XHWA-FM
- Xalapa, Veracruz; Mexico;
- Frequency: 98.5 FM
- Branding: Digital

Programming
- Format: English-language adult contemporary

Ownership
- Owner: Avanradio; (Frecuencia 98, S.A. de C.V.);

History
- First air date: April 14, 1987 (concession)

Technical information
- Class: B1
- ERP: 25 kW
- Transmitter coordinates: 19°31′07.81″N 96°56′14.55″W﻿ / ﻿19.5188361°N 96.9373750°W

Links
- Webcast: Listen live
- Website: digital985.com.mx

= XHWA-FM =

Radio station in Xalapa, Veracruz, Mexico

XHWA-FM is a radio station on 98.5 FM in Xalapa, Veracruz, Mexico. It is owned by Avanradio and known as Digital with an English-language adult contemporary format.

==History==
XHWA received its concession on April 14, 1987. It was originally owned by Gloria Alicia Iñiguez Torres but sold in the 1990s to Avanradio.

The One FM dance format this station had prior to 2019 was later exported to Veracruz on Avanradio's XHFM 94.9. It ended its run May 31, 2019, as GRD took over and flipped the station to Exa FM.
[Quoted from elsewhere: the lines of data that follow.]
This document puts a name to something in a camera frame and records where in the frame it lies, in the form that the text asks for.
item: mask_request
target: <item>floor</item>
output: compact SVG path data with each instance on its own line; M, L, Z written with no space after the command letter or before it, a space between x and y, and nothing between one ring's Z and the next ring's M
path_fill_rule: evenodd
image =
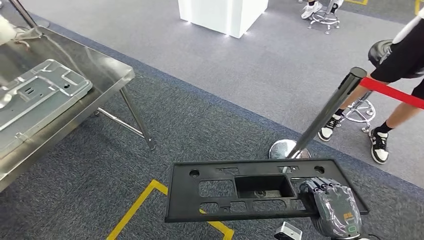
M306 28L296 1L270 0L265 14L235 39L179 20L176 1L75 0L66 7L63 1L22 2L29 11L122 53L100 49L138 71L128 87L159 145L149 152L108 119L89 119L0 194L2 239L104 239L152 179L167 184L172 162L266 157L275 140L299 137L351 67L372 70L369 46L392 38L414 16L415 5L345 2L338 12L341 28L325 35L321 27ZM75 37L60 26L52 25ZM162 73L147 74L152 69L144 64ZM416 83L393 86L410 92ZM371 101L377 107L373 125L397 104L378 94ZM119 99L106 107L130 120ZM419 229L424 154L417 144L423 137L416 134L424 130L423 118L420 114L409 122L412 127L393 131L391 161L384 166L372 162L367 137L353 123L343 124L328 145L310 146L315 156L336 158L347 169L373 211L364 218L365 228L382 239L424 237ZM223 139L229 144L222 145ZM165 199L154 191L118 239L223 237L207 223L163 223L158 213ZM301 226L306 239L322 239L308 220L290 221ZM235 231L234 239L271 239L280 222L224 224Z
M153 180L156 188L117 231L116 239L273 239L283 219L226 221L219 226L164 223L167 197L162 191L166 193L172 163L264 159L274 141L298 138L298 132L60 26L51 29L134 67L129 94L157 146L150 151L142 139L110 119L90 117L0 193L0 239L112 240L113 229ZM119 94L103 108L135 124ZM381 239L424 238L424 189L318 141L309 149L315 157L337 159L369 205L363 233ZM205 190L208 195L222 191ZM307 218L284 221L302 229L303 240L326 240Z
M270 0L247 34L235 39L180 20L178 3L172 0L74 0L66 8L62 1L22 2L41 17L298 132L351 67L373 69L367 62L369 47L393 38L415 8L413 1L345 2L338 11L341 28L325 35L323 26L306 28L296 1ZM409 93L416 84L407 80L393 86ZM398 104L379 94L370 100L377 108L373 127ZM424 131L423 120L420 114L391 133L390 162L379 166L420 187L424 154L417 143L424 136L416 133ZM374 165L361 127L343 124L328 144Z

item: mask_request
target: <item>robot finger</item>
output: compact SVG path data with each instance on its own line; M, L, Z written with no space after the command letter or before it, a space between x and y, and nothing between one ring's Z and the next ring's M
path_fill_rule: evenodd
M334 180L334 179L329 179L331 181L331 183L329 184L331 187L332 186L341 186L340 182Z
M300 186L301 192L309 192L309 193L316 193L317 191L321 191L320 187L312 180L306 180L302 183Z
M311 180L316 184L316 186L321 190L326 190L329 186L324 181L325 178L322 177L314 177Z

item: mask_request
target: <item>white box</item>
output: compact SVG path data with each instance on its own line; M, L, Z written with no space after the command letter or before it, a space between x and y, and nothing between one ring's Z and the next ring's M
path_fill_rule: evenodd
M268 0L178 0L182 20L241 38L268 8Z

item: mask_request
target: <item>stanchion post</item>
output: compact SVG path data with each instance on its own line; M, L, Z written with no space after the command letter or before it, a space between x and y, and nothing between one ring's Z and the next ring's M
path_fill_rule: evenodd
M314 139L320 129L339 109L340 105L348 98L348 95L355 89L360 81L367 76L367 72L360 67L353 67L349 74L341 82L338 89L333 93L327 101L321 112L316 116L311 125L302 134L297 141L296 146L288 154L287 158L296 158L296 155L305 149L309 142Z

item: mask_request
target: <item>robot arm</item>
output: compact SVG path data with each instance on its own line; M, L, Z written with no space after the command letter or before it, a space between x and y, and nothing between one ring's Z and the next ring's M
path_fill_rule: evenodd
M361 215L352 190L333 179L313 177L300 185L300 192L314 202L319 216L311 217L313 226L332 240L367 240L361 238ZM275 233L279 240L301 240L302 231L287 222Z

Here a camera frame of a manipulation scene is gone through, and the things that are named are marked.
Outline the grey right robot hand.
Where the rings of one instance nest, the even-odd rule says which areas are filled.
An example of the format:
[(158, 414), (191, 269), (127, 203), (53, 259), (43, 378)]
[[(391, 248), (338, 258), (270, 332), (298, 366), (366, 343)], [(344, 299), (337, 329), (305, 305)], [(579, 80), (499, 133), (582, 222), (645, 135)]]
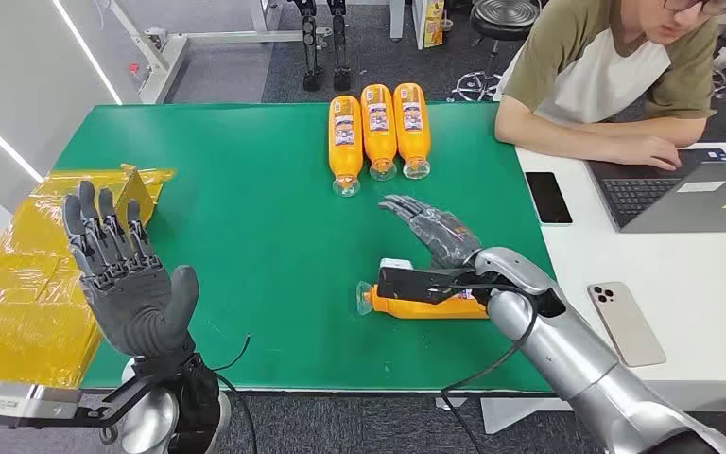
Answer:
[(467, 266), (483, 249), (479, 238), (451, 212), (407, 195), (386, 195), (378, 206), (400, 219), (424, 244), (431, 269)]

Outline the person's right hand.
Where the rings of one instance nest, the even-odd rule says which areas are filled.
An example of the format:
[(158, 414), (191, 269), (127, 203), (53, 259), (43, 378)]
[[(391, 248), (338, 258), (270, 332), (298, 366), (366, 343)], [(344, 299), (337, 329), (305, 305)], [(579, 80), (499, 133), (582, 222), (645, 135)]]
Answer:
[(682, 166), (677, 147), (654, 136), (627, 136), (616, 138), (612, 159), (622, 165), (653, 166), (673, 171)]

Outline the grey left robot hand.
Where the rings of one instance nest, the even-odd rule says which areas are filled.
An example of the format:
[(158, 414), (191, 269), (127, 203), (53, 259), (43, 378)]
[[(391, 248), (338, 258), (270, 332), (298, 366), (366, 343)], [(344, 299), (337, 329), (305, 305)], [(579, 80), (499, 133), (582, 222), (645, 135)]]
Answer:
[(138, 201), (128, 203), (128, 224), (122, 226), (112, 192), (81, 181), (77, 194), (64, 197), (62, 209), (82, 292), (111, 346), (132, 357), (193, 353), (188, 325), (198, 278), (190, 266), (165, 269), (140, 220)]

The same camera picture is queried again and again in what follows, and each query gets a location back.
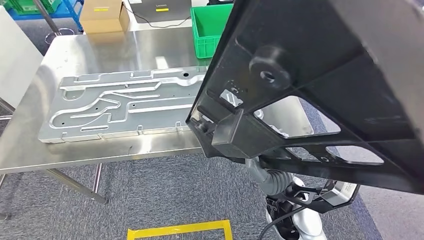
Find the green plastic crate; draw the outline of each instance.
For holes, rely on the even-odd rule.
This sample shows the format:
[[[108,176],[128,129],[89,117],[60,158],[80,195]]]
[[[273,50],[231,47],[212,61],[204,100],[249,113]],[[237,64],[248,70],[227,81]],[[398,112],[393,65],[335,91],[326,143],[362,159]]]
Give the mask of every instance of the green plastic crate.
[[[12,6],[8,2],[8,0],[0,0],[0,5],[3,5],[3,7],[6,9],[6,11],[12,8]]]
[[[40,14],[33,0],[9,0],[12,8],[19,15]],[[52,14],[58,9],[62,0],[41,0],[42,5],[49,14]]]
[[[191,8],[194,49],[198,59],[214,56],[232,8],[233,4]]]

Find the blue shelf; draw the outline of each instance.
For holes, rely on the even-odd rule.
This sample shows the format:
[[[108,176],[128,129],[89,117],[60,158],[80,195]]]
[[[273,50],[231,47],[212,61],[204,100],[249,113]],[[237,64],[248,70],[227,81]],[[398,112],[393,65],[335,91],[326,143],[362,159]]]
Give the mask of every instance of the blue shelf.
[[[80,4],[80,8],[75,10],[75,6],[77,6],[77,4]],[[73,20],[75,21],[78,27],[78,30],[82,31],[83,27],[80,24],[80,14],[81,14],[81,10],[83,9],[83,4],[84,4],[83,0],[62,0],[62,2],[57,7],[56,11],[49,15],[52,19],[73,18]],[[18,15],[13,8],[9,9],[7,12],[15,21],[44,19],[44,17],[41,14]]]

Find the stainless steel table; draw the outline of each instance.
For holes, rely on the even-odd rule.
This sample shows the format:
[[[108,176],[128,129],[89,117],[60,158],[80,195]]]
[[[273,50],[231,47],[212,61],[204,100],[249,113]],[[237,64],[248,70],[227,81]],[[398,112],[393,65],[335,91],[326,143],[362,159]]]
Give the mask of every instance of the stainless steel table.
[[[196,58],[190,27],[127,32],[122,39],[103,43],[98,37],[93,40],[87,35],[57,37],[0,137],[0,174],[43,170],[105,203],[97,194],[101,165],[97,166],[93,189],[56,168],[201,152],[190,131],[55,144],[42,143],[37,137],[63,77],[207,66],[209,61]],[[282,108],[293,114],[282,115]],[[274,120],[282,118],[283,125],[288,124],[283,126],[286,129],[306,135],[312,131],[299,100],[271,111]]]

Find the black cable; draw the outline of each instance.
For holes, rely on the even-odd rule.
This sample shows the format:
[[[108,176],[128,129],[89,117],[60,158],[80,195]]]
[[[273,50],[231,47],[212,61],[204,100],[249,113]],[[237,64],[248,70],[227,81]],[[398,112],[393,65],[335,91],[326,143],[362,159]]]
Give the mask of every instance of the black cable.
[[[143,19],[144,21],[146,21],[146,23],[147,23],[150,27],[152,27],[152,28],[158,28],[158,29],[166,29],[166,28],[169,28],[169,27],[178,27],[178,26],[180,26],[181,24],[185,23],[188,19],[190,19],[190,18],[191,18],[191,16],[189,16],[189,17],[187,17],[186,19],[184,19],[182,22],[180,22],[180,23],[178,23],[178,24],[173,24],[173,25],[168,25],[168,26],[153,26],[153,25],[151,25],[151,24],[150,24],[150,22],[149,22],[147,19],[145,19],[144,17],[139,16],[139,15],[135,14],[133,11],[129,10],[129,9],[127,8],[127,6],[125,6],[125,4],[123,5],[123,7],[124,7],[125,9],[127,9],[127,10],[128,10],[128,12],[130,12],[130,13],[134,14],[134,16],[136,16],[137,18],[141,18],[141,19]]]
[[[298,212],[300,212],[300,211],[304,210],[305,208],[306,208],[306,207],[301,206],[301,207],[296,208],[295,210],[293,210],[293,211],[291,211],[291,212],[289,212],[289,213],[287,213],[287,214],[284,214],[284,215],[280,216],[279,218],[275,219],[274,221],[270,222],[270,223],[269,223],[268,225],[266,225],[266,226],[265,226],[265,228],[262,230],[262,232],[260,233],[259,238],[258,238],[257,240],[262,240],[262,238],[264,238],[265,233],[266,233],[266,232],[268,231],[268,229],[270,229],[272,226],[274,226],[274,225],[275,225],[275,224],[277,224],[278,222],[280,222],[280,221],[282,221],[282,220],[284,220],[284,219],[286,219],[286,218],[290,217],[291,215],[296,214],[296,213],[298,213]]]

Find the yellow floor tape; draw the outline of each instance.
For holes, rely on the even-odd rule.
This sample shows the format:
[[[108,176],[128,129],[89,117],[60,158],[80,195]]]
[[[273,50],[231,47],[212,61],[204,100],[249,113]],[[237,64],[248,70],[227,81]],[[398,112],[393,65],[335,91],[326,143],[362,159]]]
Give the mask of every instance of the yellow floor tape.
[[[215,229],[224,229],[225,240],[233,240],[231,233],[230,220],[208,221],[193,224],[166,226],[158,228],[148,228],[140,230],[128,229],[127,240],[135,240],[139,238],[151,238],[172,234],[185,234],[192,232],[208,231]]]

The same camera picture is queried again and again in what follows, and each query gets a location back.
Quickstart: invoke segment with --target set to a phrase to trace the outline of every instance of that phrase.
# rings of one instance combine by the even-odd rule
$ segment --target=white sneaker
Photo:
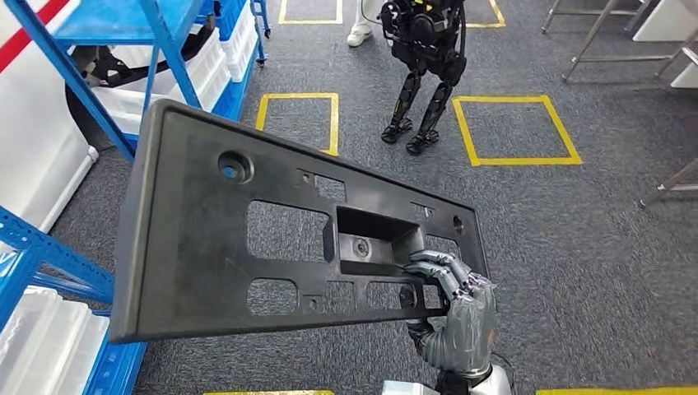
[[[371,37],[373,32],[369,30],[368,32],[360,31],[360,30],[351,30],[351,33],[349,33],[349,36],[347,37],[347,44],[349,44],[350,47],[358,47],[361,45],[366,39]]]

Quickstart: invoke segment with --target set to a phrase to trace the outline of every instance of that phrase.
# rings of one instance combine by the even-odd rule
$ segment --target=robot finger
[[[403,267],[403,270],[424,277],[434,277],[439,281],[441,289],[449,300],[455,300],[463,294],[459,281],[451,272],[451,269],[446,266],[427,261],[417,261],[406,265]]]
[[[461,289],[468,290],[468,276],[472,269],[454,255],[425,249],[411,254],[410,260],[413,262],[427,261],[448,267],[460,284]]]

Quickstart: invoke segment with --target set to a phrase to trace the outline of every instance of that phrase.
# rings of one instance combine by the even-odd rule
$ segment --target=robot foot
[[[433,146],[439,142],[439,132],[430,130],[429,132],[419,131],[415,137],[407,143],[407,152],[410,155],[420,155],[428,146]]]
[[[386,144],[395,144],[398,142],[400,136],[412,130],[412,121],[409,118],[403,118],[397,127],[393,125],[388,125],[388,127],[383,130],[380,134],[380,139]]]

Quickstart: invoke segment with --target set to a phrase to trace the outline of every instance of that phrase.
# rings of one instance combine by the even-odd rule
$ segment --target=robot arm
[[[426,319],[407,321],[417,353],[440,369],[436,391],[441,395],[510,395],[506,372],[490,362],[496,328],[495,285],[447,253],[420,251],[410,261],[403,270],[438,280],[449,304],[446,325],[439,330]],[[400,301],[403,308],[413,305],[412,288],[401,289]]]

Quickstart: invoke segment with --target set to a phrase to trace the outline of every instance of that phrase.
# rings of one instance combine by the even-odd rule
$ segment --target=yellow floor tape
[[[536,395],[698,395],[698,387],[539,389]]]

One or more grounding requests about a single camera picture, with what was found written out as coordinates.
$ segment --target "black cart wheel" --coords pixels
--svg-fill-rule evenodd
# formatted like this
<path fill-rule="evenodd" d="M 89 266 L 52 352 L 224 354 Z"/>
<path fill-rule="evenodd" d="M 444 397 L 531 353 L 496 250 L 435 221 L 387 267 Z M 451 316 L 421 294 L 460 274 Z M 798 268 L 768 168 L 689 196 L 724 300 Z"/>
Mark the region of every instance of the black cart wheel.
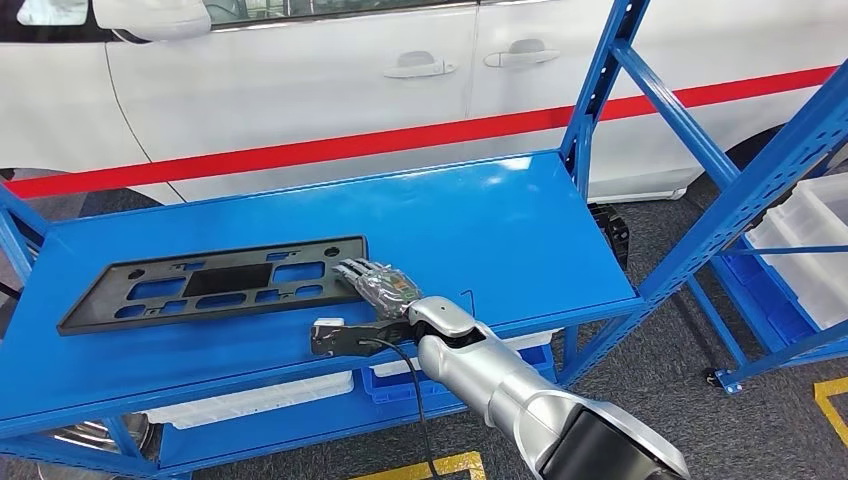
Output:
<path fill-rule="evenodd" d="M 701 373 L 703 373 L 704 380 L 706 380 L 709 385 L 713 387 L 724 388 L 721 385 L 721 382 L 719 381 L 716 372 L 718 372 L 717 368 L 705 368 L 704 371 Z"/>

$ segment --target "black cable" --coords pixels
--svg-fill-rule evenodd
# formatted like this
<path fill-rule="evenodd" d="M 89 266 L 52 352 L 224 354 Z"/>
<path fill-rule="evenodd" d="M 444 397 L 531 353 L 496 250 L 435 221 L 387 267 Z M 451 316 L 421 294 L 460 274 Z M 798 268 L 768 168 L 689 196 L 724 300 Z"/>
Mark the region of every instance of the black cable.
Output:
<path fill-rule="evenodd" d="M 412 383 L 415 385 L 415 398 L 418 400 L 418 420 L 421 423 L 421 431 L 424 433 L 424 450 L 427 455 L 427 465 L 430 466 L 430 473 L 433 475 L 433 478 L 441 480 L 442 477 L 439 476 L 439 472 L 436 471 L 436 465 L 433 463 L 433 449 L 430 448 L 430 434 L 427 433 L 427 419 L 424 418 L 424 400 L 421 398 L 421 385 L 418 384 L 418 374 L 415 373 L 415 365 L 412 364 L 409 355 L 405 354 L 400 347 L 393 343 L 379 338 L 366 338 L 360 340 L 360 342 L 379 343 L 380 345 L 391 348 L 400 355 L 403 361 L 406 362 L 406 366 L 409 367 L 409 373 L 412 374 Z"/>

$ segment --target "robotic arm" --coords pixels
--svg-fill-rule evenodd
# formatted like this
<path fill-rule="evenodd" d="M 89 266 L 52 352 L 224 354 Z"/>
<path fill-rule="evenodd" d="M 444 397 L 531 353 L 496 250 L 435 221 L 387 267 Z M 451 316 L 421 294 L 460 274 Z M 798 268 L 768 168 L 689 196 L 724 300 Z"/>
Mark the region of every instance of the robotic arm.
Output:
<path fill-rule="evenodd" d="M 414 339 L 421 369 L 515 443 L 537 479 L 677 480 L 690 478 L 683 455 L 617 406 L 552 384 L 485 324 L 443 297 L 422 298 L 402 272 L 345 260 L 340 273 L 381 321 L 316 326 L 315 353 L 371 355 L 368 338 Z"/>

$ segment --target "shelf rack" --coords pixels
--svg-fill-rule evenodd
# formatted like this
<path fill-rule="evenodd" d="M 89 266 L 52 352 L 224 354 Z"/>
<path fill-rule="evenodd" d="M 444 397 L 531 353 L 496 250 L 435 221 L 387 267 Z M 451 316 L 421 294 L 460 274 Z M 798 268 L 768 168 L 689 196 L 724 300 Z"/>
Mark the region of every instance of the shelf rack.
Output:
<path fill-rule="evenodd" d="M 632 46 L 647 0 L 616 0 L 604 33 L 592 59 L 563 139 L 561 152 L 567 165 L 574 165 L 577 185 L 586 191 L 591 136 L 620 69 L 630 75 L 659 114 L 715 182 L 720 194 L 704 211 L 680 242 L 639 285 L 645 306 L 627 317 L 609 322 L 586 349 L 591 353 L 571 362 L 563 374 L 573 382 L 600 361 L 622 338 L 636 328 L 654 309 L 688 283 L 698 299 L 706 295 L 693 275 L 706 263 L 719 265 L 713 257 L 742 233 L 745 227 L 781 193 L 848 137 L 848 62 L 843 63 L 801 110 L 775 135 L 751 163 L 740 172 L 706 132 L 686 111 L 674 93 L 642 60 Z M 732 339 L 726 325 L 716 321 L 711 305 L 705 310 L 725 341 Z M 826 358 L 834 353 L 832 344 L 848 336 L 848 322 L 776 346 L 765 357 L 747 362 L 735 342 L 728 342 L 740 362 L 735 371 L 719 370 L 718 383 L 726 391 L 740 390 L 739 381 L 780 365 Z"/>
<path fill-rule="evenodd" d="M 38 433 L 107 419 L 120 439 L 124 413 L 396 359 L 390 351 L 312 355 L 312 323 L 374 321 L 364 302 L 59 335 L 62 316 L 116 262 L 361 234 L 370 258 L 397 265 L 504 338 L 608 320 L 643 304 L 556 151 L 51 224 L 0 195 L 9 219 L 0 239 L 26 278 L 0 344 L 0 376 L 18 392 L 0 398 L 0 452 L 116 475 L 188 478 L 417 419 L 414 399 L 374 403 L 356 371 L 348 394 L 185 430 L 168 425 L 156 462 L 129 444 L 120 455 Z M 414 345 L 404 348 L 415 354 Z M 424 406 L 430 417 L 464 408 L 449 394 Z"/>
<path fill-rule="evenodd" d="M 0 399 L 0 453 L 188 479 L 199 468 L 415 419 L 413 401 L 378 406 L 356 379 L 346 395 L 188 430 L 166 426 L 158 459 L 144 458 L 119 415 L 394 358 L 309 352 L 315 318 L 372 321 L 362 303 L 57 334 L 56 324 L 102 268 L 142 258 L 364 234 L 372 259 L 396 264 L 425 292 L 451 298 L 502 337 L 565 328 L 565 366 L 556 379 L 577 381 L 848 132 L 843 65 L 740 173 L 632 48 L 647 6 L 614 2 L 555 151 L 52 224 L 0 188 L 0 243 L 25 284 L 0 344 L 0 376 L 17 392 Z M 621 67 L 722 189 L 635 291 L 586 206 L 592 132 Z M 578 350 L 578 325 L 595 320 L 604 327 Z M 824 336 L 848 335 L 848 322 L 840 325 Z M 794 358 L 800 346 L 821 340 L 811 338 L 773 355 Z M 405 349 L 414 354 L 413 346 Z M 739 371 L 770 365 L 758 360 Z M 430 417 L 462 408 L 450 395 L 425 399 Z M 105 419 L 120 453 L 39 433 L 93 418 Z"/>

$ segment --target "yellow floor marking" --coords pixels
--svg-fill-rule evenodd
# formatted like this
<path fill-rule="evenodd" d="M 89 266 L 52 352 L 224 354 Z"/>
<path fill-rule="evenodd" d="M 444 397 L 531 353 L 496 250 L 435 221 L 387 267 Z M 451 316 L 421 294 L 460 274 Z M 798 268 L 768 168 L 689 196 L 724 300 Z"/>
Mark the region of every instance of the yellow floor marking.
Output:
<path fill-rule="evenodd" d="M 467 471 L 471 474 L 471 480 L 486 480 L 486 472 L 483 471 L 483 459 L 478 452 L 460 453 L 451 457 L 439 458 L 433 462 L 439 475 Z M 425 480 L 430 477 L 430 468 L 427 463 L 416 463 L 406 467 L 386 470 L 385 472 L 372 473 L 364 477 L 351 478 L 350 480 Z"/>
<path fill-rule="evenodd" d="M 842 439 L 842 443 L 848 447 L 848 426 L 845 426 L 845 420 L 842 419 L 839 412 L 833 407 L 833 403 L 831 403 L 829 398 L 834 395 L 848 393 L 848 377 L 816 383 L 813 385 L 813 392 L 815 392 L 816 403 L 819 404 L 822 413 L 827 417 L 830 424 L 833 425 L 833 429 L 836 430 L 837 435 Z"/>

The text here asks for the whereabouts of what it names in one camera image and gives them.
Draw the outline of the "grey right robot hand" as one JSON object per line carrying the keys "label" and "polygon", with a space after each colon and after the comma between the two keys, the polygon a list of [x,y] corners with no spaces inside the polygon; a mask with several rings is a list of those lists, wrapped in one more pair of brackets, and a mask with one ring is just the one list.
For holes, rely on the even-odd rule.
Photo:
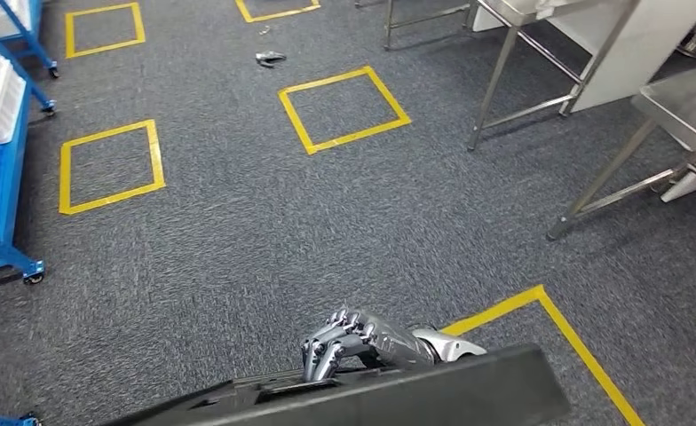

Most of GRD's stations dropped their MVS Radio franchised brands on May 1, 2021. Remaining a pop station, XHWA adopted the same "Soy FM" imaging as used by XHPR-FM in the city of Veracruz. The station then rebranded as Joya before an operator trade with Avanradio's XHTZ-FM 96.9, which saw GRD/Valanci Media Group move its programming to that frequency.